_Task directions_
Please reproduce all of the data exactly as it appears, but skip the pictures.

_Source data_

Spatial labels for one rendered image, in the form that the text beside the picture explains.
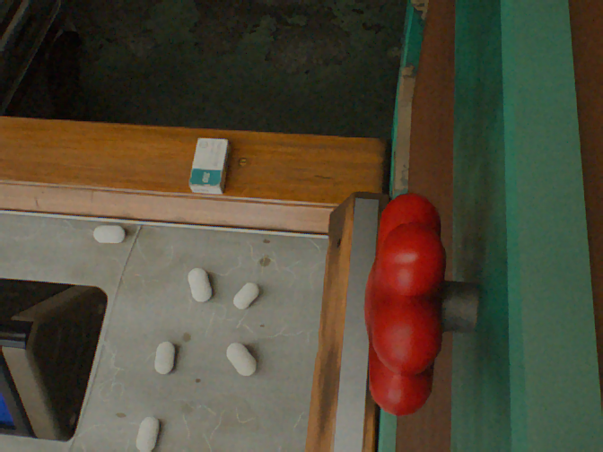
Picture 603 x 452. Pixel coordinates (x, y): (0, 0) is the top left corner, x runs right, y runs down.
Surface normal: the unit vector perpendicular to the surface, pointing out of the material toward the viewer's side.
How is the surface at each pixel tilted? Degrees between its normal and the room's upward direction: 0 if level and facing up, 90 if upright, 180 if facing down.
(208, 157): 0
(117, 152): 0
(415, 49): 90
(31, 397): 58
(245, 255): 0
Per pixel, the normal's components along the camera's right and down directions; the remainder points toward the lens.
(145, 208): -0.13, 0.36
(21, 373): -0.13, 0.56
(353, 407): -0.07, -0.40
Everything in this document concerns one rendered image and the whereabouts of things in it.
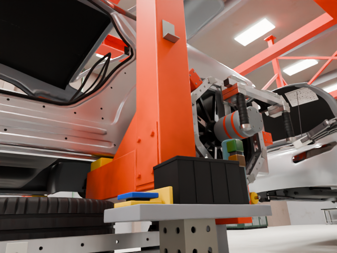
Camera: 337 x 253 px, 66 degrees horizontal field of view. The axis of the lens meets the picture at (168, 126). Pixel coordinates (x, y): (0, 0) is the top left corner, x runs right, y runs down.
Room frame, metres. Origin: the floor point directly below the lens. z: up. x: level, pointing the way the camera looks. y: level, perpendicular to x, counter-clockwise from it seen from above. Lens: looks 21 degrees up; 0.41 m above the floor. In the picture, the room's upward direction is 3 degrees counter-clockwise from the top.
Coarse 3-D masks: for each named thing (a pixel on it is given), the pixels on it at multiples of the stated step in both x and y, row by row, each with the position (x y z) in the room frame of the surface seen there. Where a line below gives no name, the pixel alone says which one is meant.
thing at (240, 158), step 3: (231, 156) 0.82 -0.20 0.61; (234, 156) 0.81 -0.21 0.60; (237, 156) 0.80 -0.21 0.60; (240, 156) 0.81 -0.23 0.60; (243, 156) 0.82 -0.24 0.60; (228, 159) 0.83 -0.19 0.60; (231, 159) 0.82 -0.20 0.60; (234, 159) 0.81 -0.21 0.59; (237, 159) 0.80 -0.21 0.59; (240, 159) 0.81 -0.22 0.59; (243, 159) 0.82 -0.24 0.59; (240, 162) 0.81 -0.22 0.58; (243, 162) 0.82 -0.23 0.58; (240, 165) 0.81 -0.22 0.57; (243, 165) 0.81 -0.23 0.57
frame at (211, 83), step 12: (204, 84) 1.14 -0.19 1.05; (216, 84) 1.19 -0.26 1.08; (192, 96) 1.08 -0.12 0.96; (192, 108) 1.08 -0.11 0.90; (252, 144) 1.41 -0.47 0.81; (204, 156) 1.11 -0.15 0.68; (252, 156) 1.41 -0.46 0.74; (264, 156) 1.38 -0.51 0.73; (252, 168) 1.32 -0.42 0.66; (252, 180) 1.30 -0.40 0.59
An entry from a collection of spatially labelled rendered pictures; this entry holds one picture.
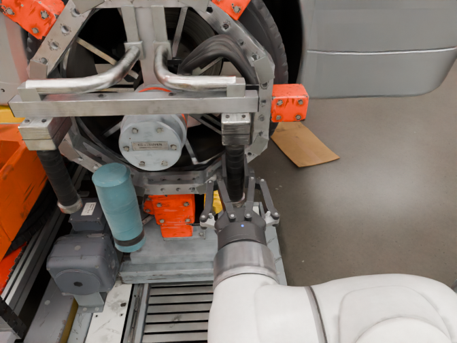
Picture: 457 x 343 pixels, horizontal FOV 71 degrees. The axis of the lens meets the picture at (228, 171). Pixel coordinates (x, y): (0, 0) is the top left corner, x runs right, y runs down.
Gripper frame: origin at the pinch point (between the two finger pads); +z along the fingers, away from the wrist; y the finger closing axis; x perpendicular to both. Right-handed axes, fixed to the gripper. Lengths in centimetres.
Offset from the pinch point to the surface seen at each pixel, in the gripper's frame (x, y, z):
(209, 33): 10, -4, 56
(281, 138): -82, 41, 134
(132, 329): -75, -35, 5
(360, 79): -2, 43, 45
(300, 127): -82, 57, 147
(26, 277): -58, -70, 16
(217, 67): -1, -2, 56
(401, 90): -6, 57, 45
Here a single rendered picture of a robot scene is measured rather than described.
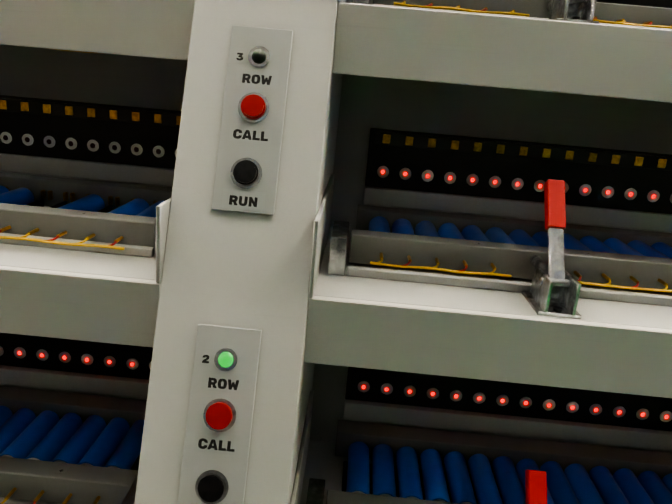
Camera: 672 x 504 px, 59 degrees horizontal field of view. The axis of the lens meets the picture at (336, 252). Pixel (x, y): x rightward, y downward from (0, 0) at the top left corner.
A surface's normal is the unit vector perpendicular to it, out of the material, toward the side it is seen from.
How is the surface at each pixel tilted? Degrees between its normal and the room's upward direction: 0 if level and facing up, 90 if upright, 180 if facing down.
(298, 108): 90
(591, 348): 111
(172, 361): 90
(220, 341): 90
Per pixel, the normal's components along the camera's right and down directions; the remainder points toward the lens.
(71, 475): 0.08, -0.96
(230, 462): -0.01, -0.09
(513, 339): -0.05, 0.28
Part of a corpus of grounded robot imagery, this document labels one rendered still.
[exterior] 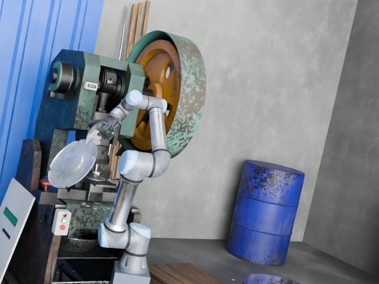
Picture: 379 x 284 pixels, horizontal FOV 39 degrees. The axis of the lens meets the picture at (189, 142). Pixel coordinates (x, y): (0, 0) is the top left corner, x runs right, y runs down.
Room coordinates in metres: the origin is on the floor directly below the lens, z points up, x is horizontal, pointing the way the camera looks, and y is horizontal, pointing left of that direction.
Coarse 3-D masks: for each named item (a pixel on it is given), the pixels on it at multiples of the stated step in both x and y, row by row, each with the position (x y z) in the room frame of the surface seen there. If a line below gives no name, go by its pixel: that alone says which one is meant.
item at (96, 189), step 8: (88, 176) 3.15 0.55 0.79; (96, 176) 3.20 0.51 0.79; (88, 184) 3.12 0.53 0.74; (96, 184) 2.99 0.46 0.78; (104, 184) 3.04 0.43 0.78; (112, 184) 3.09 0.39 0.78; (88, 192) 3.11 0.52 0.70; (96, 192) 3.13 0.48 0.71; (88, 200) 3.11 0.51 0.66; (96, 200) 3.13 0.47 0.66
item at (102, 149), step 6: (96, 108) 3.25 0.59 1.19; (96, 114) 3.18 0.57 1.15; (102, 114) 3.20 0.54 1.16; (108, 114) 3.22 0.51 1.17; (102, 144) 3.22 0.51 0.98; (108, 144) 3.24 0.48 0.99; (102, 150) 3.19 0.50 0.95; (108, 150) 3.25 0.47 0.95; (96, 156) 3.17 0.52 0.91; (102, 156) 3.20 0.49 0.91
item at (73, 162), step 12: (72, 144) 2.73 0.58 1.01; (84, 144) 2.68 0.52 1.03; (60, 156) 2.71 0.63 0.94; (72, 156) 2.65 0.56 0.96; (84, 156) 2.62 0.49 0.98; (60, 168) 2.64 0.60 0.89; (72, 168) 2.59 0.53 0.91; (84, 168) 2.56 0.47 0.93; (60, 180) 2.58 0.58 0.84; (72, 180) 2.54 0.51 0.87
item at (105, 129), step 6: (108, 120) 2.76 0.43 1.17; (114, 120) 2.74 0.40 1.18; (120, 120) 2.75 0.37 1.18; (102, 126) 2.72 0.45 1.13; (108, 126) 2.69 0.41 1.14; (114, 126) 2.73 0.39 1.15; (102, 132) 2.71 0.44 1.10; (108, 132) 2.69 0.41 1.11; (114, 132) 2.73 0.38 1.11; (108, 138) 2.71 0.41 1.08
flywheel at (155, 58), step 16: (144, 48) 3.63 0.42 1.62; (160, 48) 3.46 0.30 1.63; (176, 48) 3.32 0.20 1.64; (144, 64) 3.66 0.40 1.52; (160, 64) 3.50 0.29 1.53; (176, 64) 3.27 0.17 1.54; (160, 80) 3.46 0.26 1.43; (176, 80) 3.31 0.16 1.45; (160, 96) 3.41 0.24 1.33; (176, 96) 3.21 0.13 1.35; (144, 112) 3.56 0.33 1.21; (144, 128) 3.53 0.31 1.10; (144, 144) 3.42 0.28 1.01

_Written answer_
Spatial labels for one rendered image, in the form that the text beside the picture explains.
Picture 603 x 452. Pixel coordinates (x, y): (0, 0) is the top left corner, x runs right, y runs down.
Surface normal: the unit vector perpendicular to the surface, pointing out of the material toward the viewer's side.
How is the surface at each pixel tilted? Degrees between its normal and the room's upward direction: 0 if level and facing up, 90 if upright, 180 if facing down.
(208, 157): 0
(117, 152): 0
(415, 49): 90
(31, 397): 58
(245, 255): 0
Per pixel, the normal's components along the camera's right and down directions; the remainder points toward the lens.
(145, 208): -0.13, 0.36
(21, 373): -0.13, 0.56
(353, 407): -0.07, -0.40
Everything in this document concerns one rendered image and the whereabouts of things in it.
Camera: 337 x 253 px, 66 degrees horizontal field of view. The axis of the lens meets the picture at (168, 126). Pixel coordinates (x, y): (0, 0) is the top left corner, x runs right, y runs down.
Room frame, metres. Origin: the floor point directly below the lens. z: up. x: level, pointing the way the camera looks. y: level, perpendicular to x, counter-clockwise from it seen from above. Lens: looks 21 degrees up; 0.41 m above the floor. In the picture, the room's upward direction is 3 degrees counter-clockwise from the top.
Coarse 3-D masks: for each named thing (a pixel on it is given), the pixels on it at multiples of the stated step in both x and y, row by row, each with the position (x y z) in the room frame of the surface seen there. Where a line below gives no name, the pixel alone says which one is meant.
thing at (240, 158), step 3: (231, 156) 0.82 -0.20 0.61; (234, 156) 0.81 -0.21 0.60; (237, 156) 0.80 -0.21 0.60; (240, 156) 0.81 -0.23 0.60; (243, 156) 0.82 -0.24 0.60; (228, 159) 0.83 -0.19 0.60; (231, 159) 0.82 -0.20 0.60; (234, 159) 0.81 -0.21 0.59; (237, 159) 0.80 -0.21 0.59; (240, 159) 0.81 -0.22 0.59; (243, 159) 0.82 -0.24 0.59; (240, 162) 0.81 -0.22 0.58; (243, 162) 0.82 -0.23 0.58; (240, 165) 0.81 -0.22 0.57; (243, 165) 0.81 -0.23 0.57
frame at (211, 83), step 12: (204, 84) 1.14 -0.19 1.05; (216, 84) 1.19 -0.26 1.08; (192, 96) 1.08 -0.12 0.96; (192, 108) 1.08 -0.11 0.90; (252, 144) 1.41 -0.47 0.81; (204, 156) 1.11 -0.15 0.68; (252, 156) 1.41 -0.46 0.74; (264, 156) 1.38 -0.51 0.73; (252, 168) 1.32 -0.42 0.66; (252, 180) 1.30 -0.40 0.59
An entry from a collection of spatially labelled rendered pictures; this entry holds one picture.
Picture: 457 x 343 pixels, horizontal FOV 71 degrees. The axis of the lens meets the picture at (228, 171). Pixel coordinates (x, y): (0, 0) is the top left corner, x runs right, y runs down.
Gripper frame: origin at the pinch point (between the two finger pads); +z along the fingers, away from the wrist; y the finger closing axis; x perpendicular to both. Right-handed axes, fixed to the gripper. Lengths in centimetres.
Offset from the pinch point to the surface seen at each pixel, in the gripper's frame (x, y, z):
(209, 33): 10, -4, 56
(281, 138): -82, 41, 134
(132, 329): -75, -35, 5
(360, 79): -2, 43, 45
(300, 127): -82, 57, 147
(26, 277): -58, -70, 16
(217, 67): -1, -2, 56
(401, 90): -6, 57, 45
Here a single rendered picture of a robot scene is measured rather than described.
Camera: 672 x 504 px, 59 degrees horizontal field of view. The axis of the lens meets the picture at (336, 252). Pixel (x, y): x rightward, y downward from (0, 0) at the top left corner.
A surface's normal is the unit vector perpendicular to it, out of the material, toward the side it is seen from.
How is the surface at each pixel tilted? Degrees between its normal and the room's upward direction: 0 if level and facing up, 90 if upright, 180 if facing down.
(298, 108): 90
(591, 348): 111
(172, 361): 90
(220, 341): 90
Per pixel, the normal's components along the camera's right and down directions; the remainder points toward the lens.
(71, 475): 0.08, -0.96
(230, 462): -0.01, -0.09
(513, 339): -0.05, 0.28
Part of a corpus of grounded robot imagery, this document labels one rendered still.
[exterior] 
Picture: 379 x 284 pixels, horizontal FOV 39 degrees. The axis of the lens meets the picture at (189, 142). Pixel coordinates (x, y): (0, 0) is the top left corner, x runs right, y runs down.
Room coordinates in metres: the origin is on the floor directly below the lens, z points up, x is horizontal, pointing the way the camera looks, and y is horizontal, pointing left of that direction.
Coarse 3-D masks: for each named item (a pixel on it is given), the pixels on it at multiples of the stated step in both x and y, row by row, each with the position (x y z) in the room frame of the surface seen there. If a line below gives no name, go by its pixel: that alone says which one is meant.
item at (96, 189), step 8: (88, 176) 3.15 0.55 0.79; (96, 176) 3.20 0.51 0.79; (88, 184) 3.12 0.53 0.74; (96, 184) 2.99 0.46 0.78; (104, 184) 3.04 0.43 0.78; (112, 184) 3.09 0.39 0.78; (88, 192) 3.11 0.52 0.70; (96, 192) 3.13 0.48 0.71; (88, 200) 3.11 0.51 0.66; (96, 200) 3.13 0.47 0.66
item at (102, 149), step 6: (96, 108) 3.25 0.59 1.19; (96, 114) 3.18 0.57 1.15; (102, 114) 3.20 0.54 1.16; (108, 114) 3.22 0.51 1.17; (102, 144) 3.22 0.51 0.98; (108, 144) 3.24 0.48 0.99; (102, 150) 3.19 0.50 0.95; (108, 150) 3.25 0.47 0.95; (96, 156) 3.17 0.52 0.91; (102, 156) 3.20 0.49 0.91
item at (73, 162), step 12: (72, 144) 2.73 0.58 1.01; (84, 144) 2.68 0.52 1.03; (60, 156) 2.71 0.63 0.94; (72, 156) 2.65 0.56 0.96; (84, 156) 2.62 0.49 0.98; (60, 168) 2.64 0.60 0.89; (72, 168) 2.59 0.53 0.91; (84, 168) 2.56 0.47 0.93; (60, 180) 2.58 0.58 0.84; (72, 180) 2.54 0.51 0.87
item at (105, 129), step 6: (108, 120) 2.76 0.43 1.17; (114, 120) 2.74 0.40 1.18; (120, 120) 2.75 0.37 1.18; (102, 126) 2.72 0.45 1.13; (108, 126) 2.69 0.41 1.14; (114, 126) 2.73 0.39 1.15; (102, 132) 2.71 0.44 1.10; (108, 132) 2.69 0.41 1.11; (114, 132) 2.73 0.38 1.11; (108, 138) 2.71 0.41 1.08
flywheel at (155, 58), step 16: (144, 48) 3.63 0.42 1.62; (160, 48) 3.46 0.30 1.63; (176, 48) 3.32 0.20 1.64; (144, 64) 3.66 0.40 1.52; (160, 64) 3.50 0.29 1.53; (176, 64) 3.27 0.17 1.54; (160, 80) 3.46 0.26 1.43; (176, 80) 3.31 0.16 1.45; (160, 96) 3.41 0.24 1.33; (176, 96) 3.21 0.13 1.35; (144, 112) 3.56 0.33 1.21; (144, 128) 3.53 0.31 1.10; (144, 144) 3.42 0.28 1.01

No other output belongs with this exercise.